Milk Glass Serenade

I cannot see what flowers are at my feet, nor you,

not yet born, your eyes and body of milk glass.

 

Here, let me

tell you an old saw:

 

A county of men filled a valley with lake, shaped

like an urn. They bestowed on it

a spillway, baptized The Glory Hole.

The surprising dark. A tunnel to the very center.

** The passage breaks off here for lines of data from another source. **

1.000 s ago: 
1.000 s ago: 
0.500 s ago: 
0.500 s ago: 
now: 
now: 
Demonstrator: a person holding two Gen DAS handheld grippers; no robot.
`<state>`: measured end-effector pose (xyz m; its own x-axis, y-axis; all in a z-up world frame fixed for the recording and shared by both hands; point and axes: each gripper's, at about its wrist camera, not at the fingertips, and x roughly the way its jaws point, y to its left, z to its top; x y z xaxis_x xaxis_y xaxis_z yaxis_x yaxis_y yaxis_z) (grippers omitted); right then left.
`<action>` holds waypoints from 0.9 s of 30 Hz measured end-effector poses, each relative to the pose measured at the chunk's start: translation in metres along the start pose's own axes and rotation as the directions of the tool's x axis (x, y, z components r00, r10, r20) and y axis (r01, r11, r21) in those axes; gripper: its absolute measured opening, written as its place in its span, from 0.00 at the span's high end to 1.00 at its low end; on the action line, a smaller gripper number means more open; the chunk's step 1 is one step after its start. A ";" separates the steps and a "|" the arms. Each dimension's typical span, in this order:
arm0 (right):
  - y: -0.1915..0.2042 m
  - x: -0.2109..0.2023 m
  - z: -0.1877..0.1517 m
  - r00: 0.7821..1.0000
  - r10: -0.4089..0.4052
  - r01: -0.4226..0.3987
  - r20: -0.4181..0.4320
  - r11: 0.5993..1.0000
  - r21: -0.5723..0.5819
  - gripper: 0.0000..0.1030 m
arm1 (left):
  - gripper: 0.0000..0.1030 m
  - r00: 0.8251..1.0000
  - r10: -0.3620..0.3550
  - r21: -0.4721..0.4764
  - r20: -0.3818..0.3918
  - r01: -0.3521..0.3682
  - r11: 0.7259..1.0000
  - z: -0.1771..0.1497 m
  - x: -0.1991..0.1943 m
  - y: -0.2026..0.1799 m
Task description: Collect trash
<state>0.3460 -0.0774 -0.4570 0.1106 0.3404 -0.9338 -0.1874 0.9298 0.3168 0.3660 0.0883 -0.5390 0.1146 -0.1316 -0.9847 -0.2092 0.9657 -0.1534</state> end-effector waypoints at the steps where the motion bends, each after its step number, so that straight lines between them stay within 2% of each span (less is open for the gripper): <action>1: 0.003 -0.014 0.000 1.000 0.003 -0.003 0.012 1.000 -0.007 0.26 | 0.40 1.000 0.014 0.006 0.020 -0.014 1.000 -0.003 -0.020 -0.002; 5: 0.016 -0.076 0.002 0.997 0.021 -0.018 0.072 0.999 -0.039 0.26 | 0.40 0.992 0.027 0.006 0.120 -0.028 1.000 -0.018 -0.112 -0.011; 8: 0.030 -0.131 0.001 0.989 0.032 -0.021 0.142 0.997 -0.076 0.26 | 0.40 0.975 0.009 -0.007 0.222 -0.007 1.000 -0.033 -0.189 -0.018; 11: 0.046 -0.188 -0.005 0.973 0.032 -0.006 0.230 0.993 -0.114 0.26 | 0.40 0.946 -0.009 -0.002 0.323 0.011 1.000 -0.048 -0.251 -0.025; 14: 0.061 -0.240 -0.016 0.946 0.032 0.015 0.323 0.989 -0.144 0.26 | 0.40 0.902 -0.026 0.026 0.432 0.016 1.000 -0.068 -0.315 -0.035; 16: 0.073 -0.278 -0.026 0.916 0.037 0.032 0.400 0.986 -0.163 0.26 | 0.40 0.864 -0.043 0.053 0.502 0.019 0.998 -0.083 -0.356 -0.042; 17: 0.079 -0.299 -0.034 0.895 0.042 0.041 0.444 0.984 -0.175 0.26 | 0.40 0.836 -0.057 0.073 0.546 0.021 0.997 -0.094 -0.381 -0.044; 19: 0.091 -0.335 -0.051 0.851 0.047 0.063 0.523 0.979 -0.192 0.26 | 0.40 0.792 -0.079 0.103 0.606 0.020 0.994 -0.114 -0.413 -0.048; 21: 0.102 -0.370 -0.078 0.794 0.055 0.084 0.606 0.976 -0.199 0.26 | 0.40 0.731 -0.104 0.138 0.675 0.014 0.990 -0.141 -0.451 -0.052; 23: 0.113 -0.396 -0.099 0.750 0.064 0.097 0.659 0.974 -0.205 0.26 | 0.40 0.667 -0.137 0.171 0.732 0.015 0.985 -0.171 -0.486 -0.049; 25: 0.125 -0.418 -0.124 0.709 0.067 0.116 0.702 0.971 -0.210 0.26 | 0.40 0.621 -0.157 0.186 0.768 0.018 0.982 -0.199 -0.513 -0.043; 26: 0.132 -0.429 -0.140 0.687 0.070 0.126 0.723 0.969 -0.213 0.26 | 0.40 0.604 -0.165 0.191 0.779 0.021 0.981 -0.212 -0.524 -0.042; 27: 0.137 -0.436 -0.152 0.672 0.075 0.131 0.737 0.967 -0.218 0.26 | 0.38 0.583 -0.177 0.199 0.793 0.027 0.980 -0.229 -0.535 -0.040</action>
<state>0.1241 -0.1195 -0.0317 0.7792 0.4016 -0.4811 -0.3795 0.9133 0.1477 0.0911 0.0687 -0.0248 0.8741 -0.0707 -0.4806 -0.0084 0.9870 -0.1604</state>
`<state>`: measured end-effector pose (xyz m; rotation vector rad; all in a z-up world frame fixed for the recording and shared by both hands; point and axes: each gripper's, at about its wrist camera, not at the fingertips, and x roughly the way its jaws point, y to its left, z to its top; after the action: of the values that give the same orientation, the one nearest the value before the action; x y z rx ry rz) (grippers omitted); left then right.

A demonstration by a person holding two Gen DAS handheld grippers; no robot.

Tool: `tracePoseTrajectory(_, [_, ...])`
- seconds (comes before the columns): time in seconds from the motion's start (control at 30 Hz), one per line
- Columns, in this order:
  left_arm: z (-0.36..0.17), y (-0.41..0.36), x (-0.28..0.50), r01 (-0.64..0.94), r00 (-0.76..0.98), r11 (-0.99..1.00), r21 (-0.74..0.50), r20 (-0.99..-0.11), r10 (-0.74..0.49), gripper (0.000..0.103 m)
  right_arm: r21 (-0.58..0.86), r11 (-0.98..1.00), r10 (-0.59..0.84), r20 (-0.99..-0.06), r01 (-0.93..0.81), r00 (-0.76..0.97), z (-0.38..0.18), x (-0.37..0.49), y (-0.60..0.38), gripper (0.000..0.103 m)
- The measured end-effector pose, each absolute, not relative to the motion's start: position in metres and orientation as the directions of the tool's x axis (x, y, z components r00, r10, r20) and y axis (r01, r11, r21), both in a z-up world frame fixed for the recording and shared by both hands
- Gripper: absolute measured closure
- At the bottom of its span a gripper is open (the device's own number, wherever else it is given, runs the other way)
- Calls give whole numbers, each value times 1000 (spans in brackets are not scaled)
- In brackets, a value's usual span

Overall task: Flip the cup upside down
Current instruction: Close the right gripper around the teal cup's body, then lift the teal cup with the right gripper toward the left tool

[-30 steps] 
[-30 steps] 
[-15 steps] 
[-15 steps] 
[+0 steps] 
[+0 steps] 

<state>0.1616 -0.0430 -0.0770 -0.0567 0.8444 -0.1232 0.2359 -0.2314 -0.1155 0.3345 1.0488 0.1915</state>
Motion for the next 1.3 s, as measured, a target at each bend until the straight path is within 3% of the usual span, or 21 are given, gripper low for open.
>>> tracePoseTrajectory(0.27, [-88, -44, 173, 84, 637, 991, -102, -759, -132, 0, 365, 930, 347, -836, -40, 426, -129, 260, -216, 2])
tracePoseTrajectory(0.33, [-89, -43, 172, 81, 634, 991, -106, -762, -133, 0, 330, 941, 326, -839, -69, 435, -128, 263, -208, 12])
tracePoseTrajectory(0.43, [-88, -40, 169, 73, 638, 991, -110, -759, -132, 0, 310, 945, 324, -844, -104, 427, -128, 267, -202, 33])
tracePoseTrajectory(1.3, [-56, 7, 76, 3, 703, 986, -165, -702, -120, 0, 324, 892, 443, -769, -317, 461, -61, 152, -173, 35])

The oldest say you can see the steeple

 

in a dry year, impaling serous sienna.

For months, these men excised canned goods, locomotives,

the dead. Every Beware of Dog, gazebo, five-and-dime—

 

but left all ambitious underwater elms, which above-surface

had dropped off from Dutch elm disease.

 

Please become born, baby,

so I have someone to serenade. In kindness,

I’ll lie: lullabies moved from the valley,

with the children to whom they belonged.

 

When you lose your fresh pearl teeth

I’ll draw parallels to caverns in the hills.

And should you be unlucky enough to be beautiful,

 

I will tell you of the trees in this novel lake:

the forced dance, the bend

and break, trunks as carefully preserved as crow’s feet

in a wax museum grin. Trapped in line so thin, so dear

 

you cannot see it: the mobile of refuse, waving hello baby.